* _PROBLEM REQUIREMENTS_
Report, from the records below, every line where the word "tank" appears.

** RECORDS SUPPLIED follows **

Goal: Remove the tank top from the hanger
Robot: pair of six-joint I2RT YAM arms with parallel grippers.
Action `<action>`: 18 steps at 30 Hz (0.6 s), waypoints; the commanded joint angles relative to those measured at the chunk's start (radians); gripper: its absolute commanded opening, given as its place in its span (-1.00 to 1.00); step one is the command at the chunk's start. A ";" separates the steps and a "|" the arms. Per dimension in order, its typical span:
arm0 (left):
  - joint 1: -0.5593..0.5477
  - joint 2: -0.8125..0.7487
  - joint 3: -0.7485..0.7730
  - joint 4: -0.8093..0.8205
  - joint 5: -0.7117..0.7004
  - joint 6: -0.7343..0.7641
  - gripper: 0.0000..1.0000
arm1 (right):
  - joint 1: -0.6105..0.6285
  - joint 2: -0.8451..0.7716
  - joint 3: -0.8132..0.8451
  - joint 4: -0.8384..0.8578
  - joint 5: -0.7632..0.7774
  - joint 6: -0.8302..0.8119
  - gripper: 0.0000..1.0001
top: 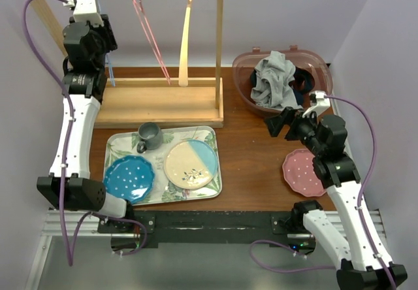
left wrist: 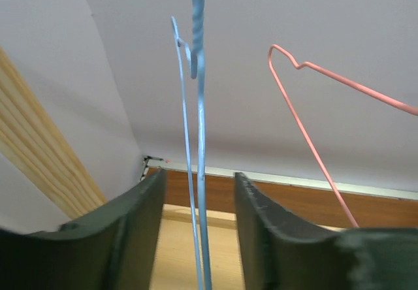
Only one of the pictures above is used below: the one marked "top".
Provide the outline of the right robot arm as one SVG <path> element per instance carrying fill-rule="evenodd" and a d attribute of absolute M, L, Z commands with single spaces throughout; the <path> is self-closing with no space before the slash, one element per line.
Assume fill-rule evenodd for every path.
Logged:
<path fill-rule="evenodd" d="M 303 116 L 287 107 L 264 120 L 270 136 L 289 126 L 286 140 L 300 141 L 313 154 L 313 170 L 338 212 L 343 231 L 328 220 L 317 201 L 296 203 L 291 226 L 298 233 L 312 233 L 336 269 L 340 289 L 396 289 L 408 274 L 393 262 L 374 227 L 361 195 L 357 167 L 346 154 L 345 121 L 334 114 Z"/>

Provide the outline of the light blue hanger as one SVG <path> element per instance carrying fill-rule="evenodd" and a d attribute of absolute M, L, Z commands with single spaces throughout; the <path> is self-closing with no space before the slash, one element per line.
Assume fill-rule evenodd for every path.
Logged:
<path fill-rule="evenodd" d="M 97 1 L 98 11 L 101 12 L 102 8 L 101 8 L 100 0 L 96 0 L 96 1 Z M 107 54 L 105 56 L 105 63 L 107 64 L 107 67 L 108 67 L 110 83 L 112 84 L 112 86 L 115 86 L 116 83 L 115 83 L 113 65 L 111 62 L 110 54 Z"/>

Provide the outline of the pink plastic hanger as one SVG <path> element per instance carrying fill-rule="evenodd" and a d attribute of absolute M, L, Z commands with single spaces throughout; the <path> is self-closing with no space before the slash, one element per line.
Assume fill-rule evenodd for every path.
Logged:
<path fill-rule="evenodd" d="M 157 41 L 155 39 L 155 36 L 153 34 L 151 25 L 148 21 L 148 18 L 146 16 L 142 0 L 132 0 L 133 7 L 135 9 L 135 12 L 137 14 L 137 17 L 139 19 L 139 22 L 141 24 L 142 30 L 145 34 L 146 39 L 148 40 L 148 43 L 150 45 L 150 48 L 152 49 L 152 52 L 154 54 L 154 57 L 156 58 L 159 67 L 163 73 L 163 76 L 165 77 L 167 84 L 171 85 L 171 78 L 169 75 L 169 72 L 167 70 L 167 67 L 163 61 L 163 56 L 161 55 L 161 51 L 157 45 Z"/>

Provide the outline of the navy maroon tank top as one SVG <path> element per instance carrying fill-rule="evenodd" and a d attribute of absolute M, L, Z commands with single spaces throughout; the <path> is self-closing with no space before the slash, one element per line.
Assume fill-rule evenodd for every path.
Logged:
<path fill-rule="evenodd" d="M 250 98 L 257 106 L 274 110 L 285 107 L 301 108 L 304 96 L 314 88 L 314 78 L 307 70 L 296 67 L 292 77 L 287 72 L 274 74 L 267 69 L 262 76 L 256 70 L 250 74 Z"/>

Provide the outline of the cream plastic hanger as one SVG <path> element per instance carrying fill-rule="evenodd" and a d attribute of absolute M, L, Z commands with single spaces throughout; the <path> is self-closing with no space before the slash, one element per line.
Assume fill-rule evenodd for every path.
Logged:
<path fill-rule="evenodd" d="M 184 16 L 184 26 L 182 31 L 182 41 L 180 45 L 180 62 L 178 71 L 178 85 L 180 87 L 188 87 L 188 58 L 189 58 L 189 30 L 191 7 L 193 0 L 187 0 Z"/>

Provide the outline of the grey tank top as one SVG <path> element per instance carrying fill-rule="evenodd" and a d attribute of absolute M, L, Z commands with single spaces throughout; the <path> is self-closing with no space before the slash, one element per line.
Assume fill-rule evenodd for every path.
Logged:
<path fill-rule="evenodd" d="M 285 54 L 271 51 L 255 66 L 255 85 L 250 97 L 257 106 L 282 111 L 285 107 L 301 109 L 291 82 L 295 80 L 296 66 Z"/>

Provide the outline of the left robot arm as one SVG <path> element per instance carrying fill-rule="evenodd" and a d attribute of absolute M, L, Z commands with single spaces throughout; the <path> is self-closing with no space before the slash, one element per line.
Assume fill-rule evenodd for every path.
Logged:
<path fill-rule="evenodd" d="M 63 30 L 63 123 L 56 158 L 48 175 L 38 178 L 37 189 L 55 209 L 98 213 L 128 233 L 135 226 L 132 204 L 107 193 L 89 170 L 93 129 L 107 83 L 105 57 L 118 47 L 108 15 L 100 17 L 100 24 L 71 17 Z"/>

** End of RECORDS SUPPLIED **

* _EXERCISE ANSWER_
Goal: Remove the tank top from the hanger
Provide the outline of the navy maroon tank top as one SVG <path> element per instance carrying fill-rule="evenodd" and a d attribute of absolute M, L, Z commands with single spaces throughout; the <path> is self-closing with no space before the slash, one element per line.
Provide the outline of the grey tank top as one SVG <path> element per instance carrying fill-rule="evenodd" and a d attribute of absolute M, L, Z commands with single spaces throughout; the <path> is self-closing with no space before the slash, one element per line.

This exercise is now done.